ABOUT THIS EXERCISE:
Lines of the listing below that contain the string "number" are to be returned.

DATA BLOCK:
-------
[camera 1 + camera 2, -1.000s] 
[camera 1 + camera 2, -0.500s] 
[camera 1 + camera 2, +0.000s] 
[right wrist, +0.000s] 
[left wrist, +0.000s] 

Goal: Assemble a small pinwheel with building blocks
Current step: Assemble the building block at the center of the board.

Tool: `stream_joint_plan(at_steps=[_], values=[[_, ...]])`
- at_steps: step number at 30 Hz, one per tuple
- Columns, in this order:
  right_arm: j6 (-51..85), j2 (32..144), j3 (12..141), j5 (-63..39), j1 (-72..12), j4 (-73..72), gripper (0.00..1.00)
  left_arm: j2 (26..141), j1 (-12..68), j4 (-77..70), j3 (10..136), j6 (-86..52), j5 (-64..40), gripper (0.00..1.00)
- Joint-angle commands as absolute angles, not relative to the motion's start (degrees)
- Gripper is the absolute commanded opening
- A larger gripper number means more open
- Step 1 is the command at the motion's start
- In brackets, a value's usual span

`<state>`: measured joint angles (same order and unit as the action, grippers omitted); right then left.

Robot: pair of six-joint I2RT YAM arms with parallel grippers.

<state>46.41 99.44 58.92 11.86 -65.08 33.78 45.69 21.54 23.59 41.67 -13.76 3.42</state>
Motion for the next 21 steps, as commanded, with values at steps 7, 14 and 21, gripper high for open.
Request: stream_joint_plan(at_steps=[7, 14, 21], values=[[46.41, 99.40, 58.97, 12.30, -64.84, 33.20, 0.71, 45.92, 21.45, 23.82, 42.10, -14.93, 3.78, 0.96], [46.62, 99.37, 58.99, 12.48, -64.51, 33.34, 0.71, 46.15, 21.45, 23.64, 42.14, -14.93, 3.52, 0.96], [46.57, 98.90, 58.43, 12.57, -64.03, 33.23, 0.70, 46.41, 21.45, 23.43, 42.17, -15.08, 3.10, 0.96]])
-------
ANSWER TO THIS EXERCISE:
- at_steps: step number at 30 Hz, one per tuple
- A larger gripper number means more open

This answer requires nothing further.